Problem to solve: Needed from the data below: every line from the one with "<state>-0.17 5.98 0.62" up to and including the one with "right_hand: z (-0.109", repeated exactly and with nothing else.

(Data extracted from a collection)
::::
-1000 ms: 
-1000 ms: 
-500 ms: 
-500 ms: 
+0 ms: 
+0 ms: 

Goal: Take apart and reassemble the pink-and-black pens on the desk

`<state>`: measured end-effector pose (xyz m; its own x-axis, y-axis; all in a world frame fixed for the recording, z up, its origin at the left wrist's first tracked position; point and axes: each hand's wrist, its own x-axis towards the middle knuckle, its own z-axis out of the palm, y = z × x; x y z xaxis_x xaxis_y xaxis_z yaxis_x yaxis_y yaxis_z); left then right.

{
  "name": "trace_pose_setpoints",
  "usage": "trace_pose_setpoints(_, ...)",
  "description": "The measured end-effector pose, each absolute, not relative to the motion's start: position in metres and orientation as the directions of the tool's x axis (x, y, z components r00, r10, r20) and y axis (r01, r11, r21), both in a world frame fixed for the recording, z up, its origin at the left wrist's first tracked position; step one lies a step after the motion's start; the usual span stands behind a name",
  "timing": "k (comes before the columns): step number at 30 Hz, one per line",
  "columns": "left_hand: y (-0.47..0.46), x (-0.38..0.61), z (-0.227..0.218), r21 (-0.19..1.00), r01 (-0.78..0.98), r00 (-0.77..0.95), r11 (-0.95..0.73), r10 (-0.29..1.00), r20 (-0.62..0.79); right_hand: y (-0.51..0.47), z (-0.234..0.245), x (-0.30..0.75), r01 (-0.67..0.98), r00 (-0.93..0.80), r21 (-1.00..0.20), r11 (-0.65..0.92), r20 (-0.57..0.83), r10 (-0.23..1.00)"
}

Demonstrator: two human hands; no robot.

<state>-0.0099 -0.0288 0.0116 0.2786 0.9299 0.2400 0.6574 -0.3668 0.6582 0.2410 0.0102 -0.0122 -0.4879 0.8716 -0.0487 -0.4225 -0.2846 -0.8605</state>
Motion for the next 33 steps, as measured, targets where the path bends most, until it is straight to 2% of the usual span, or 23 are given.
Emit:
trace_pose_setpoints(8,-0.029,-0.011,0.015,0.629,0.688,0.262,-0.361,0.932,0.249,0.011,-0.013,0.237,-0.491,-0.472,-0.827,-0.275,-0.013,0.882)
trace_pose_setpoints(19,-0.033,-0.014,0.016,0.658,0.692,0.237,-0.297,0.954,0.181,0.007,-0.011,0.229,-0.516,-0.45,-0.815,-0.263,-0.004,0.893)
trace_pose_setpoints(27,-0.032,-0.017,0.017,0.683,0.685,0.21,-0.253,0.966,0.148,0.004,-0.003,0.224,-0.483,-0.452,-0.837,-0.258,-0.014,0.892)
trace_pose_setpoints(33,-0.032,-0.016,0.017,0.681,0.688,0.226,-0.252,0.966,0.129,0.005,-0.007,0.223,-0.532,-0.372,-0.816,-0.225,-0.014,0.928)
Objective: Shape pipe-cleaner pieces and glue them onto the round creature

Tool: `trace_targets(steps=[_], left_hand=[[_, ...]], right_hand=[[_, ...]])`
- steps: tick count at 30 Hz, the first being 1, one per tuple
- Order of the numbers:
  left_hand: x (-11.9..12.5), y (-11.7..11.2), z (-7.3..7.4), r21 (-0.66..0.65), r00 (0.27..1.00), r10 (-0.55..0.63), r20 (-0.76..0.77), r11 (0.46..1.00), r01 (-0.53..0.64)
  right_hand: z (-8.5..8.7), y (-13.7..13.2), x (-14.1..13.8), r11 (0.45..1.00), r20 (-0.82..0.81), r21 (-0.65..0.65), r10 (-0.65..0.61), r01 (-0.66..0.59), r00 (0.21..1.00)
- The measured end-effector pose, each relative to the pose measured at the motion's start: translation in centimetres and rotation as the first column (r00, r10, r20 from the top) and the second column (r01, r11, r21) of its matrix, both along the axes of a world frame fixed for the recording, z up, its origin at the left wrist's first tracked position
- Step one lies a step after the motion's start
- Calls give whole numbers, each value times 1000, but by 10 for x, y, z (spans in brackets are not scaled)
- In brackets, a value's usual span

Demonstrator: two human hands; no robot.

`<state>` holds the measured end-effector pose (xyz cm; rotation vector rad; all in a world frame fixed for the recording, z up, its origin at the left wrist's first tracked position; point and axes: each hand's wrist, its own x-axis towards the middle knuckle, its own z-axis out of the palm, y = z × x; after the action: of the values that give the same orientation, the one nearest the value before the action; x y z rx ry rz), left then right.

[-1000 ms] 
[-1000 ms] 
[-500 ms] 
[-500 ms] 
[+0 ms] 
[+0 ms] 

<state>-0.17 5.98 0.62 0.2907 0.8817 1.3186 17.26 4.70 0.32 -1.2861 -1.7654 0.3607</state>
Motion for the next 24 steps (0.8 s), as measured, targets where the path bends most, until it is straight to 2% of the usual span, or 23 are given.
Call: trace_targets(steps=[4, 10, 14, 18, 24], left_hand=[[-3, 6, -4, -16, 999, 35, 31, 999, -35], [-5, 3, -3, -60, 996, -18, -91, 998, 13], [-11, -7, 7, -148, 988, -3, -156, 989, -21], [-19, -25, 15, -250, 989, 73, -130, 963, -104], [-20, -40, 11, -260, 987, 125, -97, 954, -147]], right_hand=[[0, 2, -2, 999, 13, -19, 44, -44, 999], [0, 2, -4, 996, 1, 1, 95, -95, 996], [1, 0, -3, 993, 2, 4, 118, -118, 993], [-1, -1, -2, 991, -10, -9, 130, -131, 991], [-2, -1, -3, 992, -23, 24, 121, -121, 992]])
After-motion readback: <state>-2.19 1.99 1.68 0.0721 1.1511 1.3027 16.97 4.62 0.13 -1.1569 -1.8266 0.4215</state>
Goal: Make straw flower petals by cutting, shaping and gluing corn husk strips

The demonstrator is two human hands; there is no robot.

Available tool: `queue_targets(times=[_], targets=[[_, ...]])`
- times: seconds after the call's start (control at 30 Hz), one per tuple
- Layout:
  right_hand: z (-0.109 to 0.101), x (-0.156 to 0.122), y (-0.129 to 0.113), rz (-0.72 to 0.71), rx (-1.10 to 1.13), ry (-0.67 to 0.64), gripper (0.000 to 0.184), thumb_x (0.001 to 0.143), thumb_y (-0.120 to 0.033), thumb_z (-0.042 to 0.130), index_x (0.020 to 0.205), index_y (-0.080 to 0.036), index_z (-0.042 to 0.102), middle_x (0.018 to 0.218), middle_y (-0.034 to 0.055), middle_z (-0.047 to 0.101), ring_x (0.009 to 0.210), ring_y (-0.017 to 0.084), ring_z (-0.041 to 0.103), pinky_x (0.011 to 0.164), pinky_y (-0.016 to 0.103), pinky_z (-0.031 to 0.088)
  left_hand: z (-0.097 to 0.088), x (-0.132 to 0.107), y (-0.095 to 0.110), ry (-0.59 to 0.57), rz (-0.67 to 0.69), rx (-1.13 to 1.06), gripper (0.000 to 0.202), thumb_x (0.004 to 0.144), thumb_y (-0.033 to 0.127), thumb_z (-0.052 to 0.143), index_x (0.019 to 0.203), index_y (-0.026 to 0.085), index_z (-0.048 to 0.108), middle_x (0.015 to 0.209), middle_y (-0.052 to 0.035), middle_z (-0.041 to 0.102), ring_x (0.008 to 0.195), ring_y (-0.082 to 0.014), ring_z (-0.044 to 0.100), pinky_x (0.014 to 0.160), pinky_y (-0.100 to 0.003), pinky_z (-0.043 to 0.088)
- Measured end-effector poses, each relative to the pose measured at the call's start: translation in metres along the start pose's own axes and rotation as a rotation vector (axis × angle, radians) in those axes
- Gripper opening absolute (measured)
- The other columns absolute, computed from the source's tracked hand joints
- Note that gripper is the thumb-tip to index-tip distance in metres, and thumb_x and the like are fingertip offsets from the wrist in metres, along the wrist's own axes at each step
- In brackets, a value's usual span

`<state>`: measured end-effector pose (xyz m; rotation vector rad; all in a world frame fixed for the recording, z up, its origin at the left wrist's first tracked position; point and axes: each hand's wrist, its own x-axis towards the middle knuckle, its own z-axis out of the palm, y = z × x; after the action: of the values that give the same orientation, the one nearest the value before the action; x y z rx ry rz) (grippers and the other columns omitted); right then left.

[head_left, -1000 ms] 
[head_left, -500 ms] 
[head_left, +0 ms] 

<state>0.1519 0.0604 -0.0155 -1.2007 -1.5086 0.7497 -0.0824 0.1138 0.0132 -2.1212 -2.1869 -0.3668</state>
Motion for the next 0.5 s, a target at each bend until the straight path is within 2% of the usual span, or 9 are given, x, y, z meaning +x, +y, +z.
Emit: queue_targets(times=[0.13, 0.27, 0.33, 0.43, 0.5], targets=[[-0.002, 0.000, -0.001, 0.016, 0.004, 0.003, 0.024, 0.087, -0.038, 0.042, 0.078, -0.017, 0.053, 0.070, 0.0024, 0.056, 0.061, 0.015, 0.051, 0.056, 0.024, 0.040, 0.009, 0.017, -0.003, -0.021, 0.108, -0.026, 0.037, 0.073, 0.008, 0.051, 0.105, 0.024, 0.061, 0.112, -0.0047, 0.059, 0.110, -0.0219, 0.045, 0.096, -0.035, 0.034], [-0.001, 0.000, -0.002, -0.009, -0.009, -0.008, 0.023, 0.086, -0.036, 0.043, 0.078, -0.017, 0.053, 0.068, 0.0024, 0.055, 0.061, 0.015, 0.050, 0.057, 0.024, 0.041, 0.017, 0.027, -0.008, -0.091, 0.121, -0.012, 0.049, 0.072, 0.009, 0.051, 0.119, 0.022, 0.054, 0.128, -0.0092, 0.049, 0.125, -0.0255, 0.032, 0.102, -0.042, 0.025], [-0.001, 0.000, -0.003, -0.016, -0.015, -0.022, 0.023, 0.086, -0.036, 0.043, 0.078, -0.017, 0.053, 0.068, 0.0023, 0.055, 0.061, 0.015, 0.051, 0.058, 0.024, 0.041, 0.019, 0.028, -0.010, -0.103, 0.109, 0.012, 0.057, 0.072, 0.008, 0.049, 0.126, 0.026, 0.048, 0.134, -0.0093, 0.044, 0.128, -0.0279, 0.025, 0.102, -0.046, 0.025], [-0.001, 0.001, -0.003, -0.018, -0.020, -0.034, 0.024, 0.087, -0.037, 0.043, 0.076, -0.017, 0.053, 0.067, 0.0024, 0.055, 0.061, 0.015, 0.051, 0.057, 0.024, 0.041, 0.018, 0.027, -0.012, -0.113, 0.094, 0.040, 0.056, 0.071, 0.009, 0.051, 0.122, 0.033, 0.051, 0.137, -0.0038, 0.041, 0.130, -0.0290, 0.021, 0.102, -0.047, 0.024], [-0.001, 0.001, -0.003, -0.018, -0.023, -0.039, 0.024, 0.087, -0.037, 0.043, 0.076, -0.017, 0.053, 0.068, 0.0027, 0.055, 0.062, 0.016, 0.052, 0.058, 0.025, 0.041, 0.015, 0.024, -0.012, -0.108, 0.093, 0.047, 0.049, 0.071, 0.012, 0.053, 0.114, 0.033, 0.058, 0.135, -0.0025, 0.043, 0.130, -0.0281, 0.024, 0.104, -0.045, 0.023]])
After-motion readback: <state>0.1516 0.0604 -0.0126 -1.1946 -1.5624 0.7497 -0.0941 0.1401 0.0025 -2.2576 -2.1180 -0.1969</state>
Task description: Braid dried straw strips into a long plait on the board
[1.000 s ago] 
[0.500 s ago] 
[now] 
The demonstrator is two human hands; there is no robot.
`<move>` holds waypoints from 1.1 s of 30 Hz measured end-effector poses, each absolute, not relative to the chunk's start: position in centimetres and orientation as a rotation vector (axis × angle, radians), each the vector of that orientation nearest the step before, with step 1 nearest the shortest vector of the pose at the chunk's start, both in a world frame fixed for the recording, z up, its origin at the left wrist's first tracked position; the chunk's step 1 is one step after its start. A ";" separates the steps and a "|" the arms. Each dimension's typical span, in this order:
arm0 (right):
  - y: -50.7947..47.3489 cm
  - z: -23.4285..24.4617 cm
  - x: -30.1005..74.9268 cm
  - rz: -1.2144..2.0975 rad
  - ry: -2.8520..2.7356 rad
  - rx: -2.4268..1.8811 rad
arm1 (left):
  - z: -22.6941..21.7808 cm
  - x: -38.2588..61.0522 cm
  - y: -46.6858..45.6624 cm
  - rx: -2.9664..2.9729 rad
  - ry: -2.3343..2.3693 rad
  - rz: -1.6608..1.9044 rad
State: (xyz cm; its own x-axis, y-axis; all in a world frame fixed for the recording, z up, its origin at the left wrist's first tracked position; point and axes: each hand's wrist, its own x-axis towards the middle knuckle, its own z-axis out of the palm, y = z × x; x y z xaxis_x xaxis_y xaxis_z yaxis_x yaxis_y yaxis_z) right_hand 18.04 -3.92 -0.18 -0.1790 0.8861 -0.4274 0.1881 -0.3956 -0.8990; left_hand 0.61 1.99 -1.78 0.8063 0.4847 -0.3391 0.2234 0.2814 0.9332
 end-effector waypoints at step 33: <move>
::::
Expected answer:
<state>-0.17 5.98 0.62 0.2907 0.8817 1.3186 17.26 4.70 0.32 -1.2861 -1.7654 0.3607</state>
Motion for the next 24 steps (0.8 s), as measured, targets where the path bends most, until it is straight to 2% of the usual span, or 23 are given.
Call: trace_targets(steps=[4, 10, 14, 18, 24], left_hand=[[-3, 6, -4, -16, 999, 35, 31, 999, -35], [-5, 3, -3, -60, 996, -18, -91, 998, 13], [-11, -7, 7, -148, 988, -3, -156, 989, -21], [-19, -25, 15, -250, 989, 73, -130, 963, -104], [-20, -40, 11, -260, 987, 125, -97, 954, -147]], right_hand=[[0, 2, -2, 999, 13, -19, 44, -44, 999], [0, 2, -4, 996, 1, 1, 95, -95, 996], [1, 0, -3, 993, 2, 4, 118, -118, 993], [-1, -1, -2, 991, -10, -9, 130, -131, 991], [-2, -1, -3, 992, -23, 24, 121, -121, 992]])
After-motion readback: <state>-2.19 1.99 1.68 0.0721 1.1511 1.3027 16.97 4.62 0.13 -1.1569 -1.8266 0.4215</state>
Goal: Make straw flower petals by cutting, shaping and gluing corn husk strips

The demonstrator is two human hands; there is no robot.

Available tool: `queue_targets(times=[_], targets=[[_, ...]])`
- times: seconds after the call's start (control at 30 Hz), one per tuple
- Layout:
  right_hand: z (-0.109 to 0.101), x (-0.156 to 0.122), y (-0.129 to 0.113), rz (-0.72 to 0.71), rx (-1.10 to 1.13), ry (-0.67 to 0.64), gripper (0.000 to 0.184), thumb_x (0.001 to 0.143), thumb_y (-0.120 to 0.033), thumb_z (-0.042 to 0.130), index_x (0.020 to 0.205), index_y (-0.080 to 0.036), index_z (-0.042 to 0.102), middle_x (0.018 to 0.218), middle_y (-0.034 to 0.055), middle_z (-0.047 to 0.101), ring_x (0.009 to 0.210), ring_y (-0.017 to 0.084), ring_z (-0.041 to 0.103), pinky_x (0.011 to 0.164), pinky_y (-0.016 to 0.103), pinky_z (-0.031 to 0.088)

The response to the exercise is now finished.